Write out again the lines from the line with "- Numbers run" up to and including the line with "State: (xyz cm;", exactly as they stand below, and skip any picture.
⟨
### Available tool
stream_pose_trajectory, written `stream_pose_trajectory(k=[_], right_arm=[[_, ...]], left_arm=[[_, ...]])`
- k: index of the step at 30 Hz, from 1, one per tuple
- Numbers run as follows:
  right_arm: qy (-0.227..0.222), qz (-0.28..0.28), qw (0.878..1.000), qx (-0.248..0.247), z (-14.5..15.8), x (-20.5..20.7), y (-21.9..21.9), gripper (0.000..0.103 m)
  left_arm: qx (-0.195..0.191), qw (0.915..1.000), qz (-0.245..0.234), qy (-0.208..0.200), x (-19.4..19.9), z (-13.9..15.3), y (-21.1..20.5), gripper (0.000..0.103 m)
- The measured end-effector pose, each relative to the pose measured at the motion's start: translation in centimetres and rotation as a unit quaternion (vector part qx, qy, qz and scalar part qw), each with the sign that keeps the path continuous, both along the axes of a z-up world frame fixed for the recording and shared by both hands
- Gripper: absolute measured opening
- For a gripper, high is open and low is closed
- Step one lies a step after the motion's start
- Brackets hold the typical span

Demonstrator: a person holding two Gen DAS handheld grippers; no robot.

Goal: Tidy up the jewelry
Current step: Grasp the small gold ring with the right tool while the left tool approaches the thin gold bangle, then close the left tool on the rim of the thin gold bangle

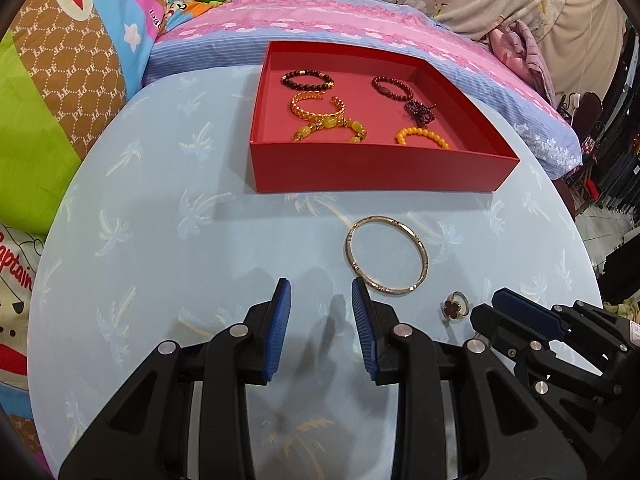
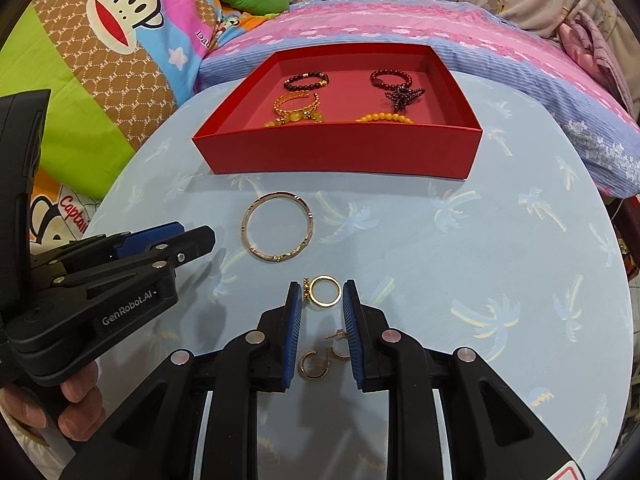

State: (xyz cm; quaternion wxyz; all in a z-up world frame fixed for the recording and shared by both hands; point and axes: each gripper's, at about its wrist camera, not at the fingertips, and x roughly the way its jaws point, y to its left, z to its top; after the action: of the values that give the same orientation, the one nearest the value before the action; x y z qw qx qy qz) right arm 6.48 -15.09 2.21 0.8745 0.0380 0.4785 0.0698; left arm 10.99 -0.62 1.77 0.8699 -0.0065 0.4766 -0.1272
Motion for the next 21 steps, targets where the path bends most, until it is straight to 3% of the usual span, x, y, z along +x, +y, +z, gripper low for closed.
stream_pose_trajectory(k=[12,14,17,21], right_arm=[[0.010,0.016,1.000,0.000,-1.1,1.0,1.0,0.020],[0.012,0.020,1.000,-0.002,-1.3,1.2,1.2,0.018],[0.018,0.023,1.000,-0.003,-1.8,1.6,1.4,0.007],[0.013,0.021,1.000,-0.002,-1.7,1.5,1.2,0.005]], left_arm=[[-0.003,0.9998,0.009,0.015,0.2,-1.1,0.8,0.030],[-0.003,0.9998,0.010,0.016,0.3,-1.1,0.8,0.030],[-0.004,0.9998,0.010,0.017,0.5,-1.2,0.8,0.030],[-0.008,0.9998,0.008,0.018,0.7,-1.1,0.7,0.030]])
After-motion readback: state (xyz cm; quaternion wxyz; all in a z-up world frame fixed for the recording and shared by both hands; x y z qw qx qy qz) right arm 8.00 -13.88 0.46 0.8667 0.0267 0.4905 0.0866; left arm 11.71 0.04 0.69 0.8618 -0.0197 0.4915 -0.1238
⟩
Problem solution:
- Numbers run as follows:
  right_arm: qy (-0.227..0.222), qz (-0.28..0.28), qw (0.878..1.000), qx (-0.248..0.247), z (-14.5..15.8), x (-20.5..20.7), y (-21.9..21.9), gripper (0.000..0.103 m)
  left_arm: qx (-0.195..0.191), qw (0.915..1.000), qz (-0.245..0.234), qy (-0.208..0.200), x (-19.4..19.9), z (-13.9..15.3), y (-21.1..20.5), gripper (0.000..0.103 m)
- The measured end-effector pose, each relative to the pose measured at the motion's start: translation in centimetres and rotation as a unit quaternion (vector part qx, qy, qz and scalar part qw), each with the sign that keeps the path continuous, both along the axes of a z-up world frame fixed for the recording and shared by both hands
- Gripper: absolute measured opening
- For a gripper, high is open and low is closed
- Step one lies a step after the motion's start
- Brackets hold the typical span

Demonstrator: a person holding two Gen DAS handheld grippers; no robot.

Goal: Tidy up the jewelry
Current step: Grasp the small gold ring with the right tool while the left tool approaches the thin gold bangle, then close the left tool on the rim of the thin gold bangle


State: (xyz cm; quaternion wxyz; all in a z-up world frame fixed for the recording and shared by both hands; point and axes: each gripper's, at about its wrist camera, not at the fingertips, and x roughly the way its jaws point, y to its left, z to its top; after the action: of the values that give the same orientation, the one nearest the value before the action; x y z qw qx qy qz) right arm 6.48 -15.09 2.21 0.8745 0.0380 0.4785 0.0698; left arm 10.99 -0.62 1.77 0.8699 -0.0065 0.4766 -0.1272

The output for this exercise is finished.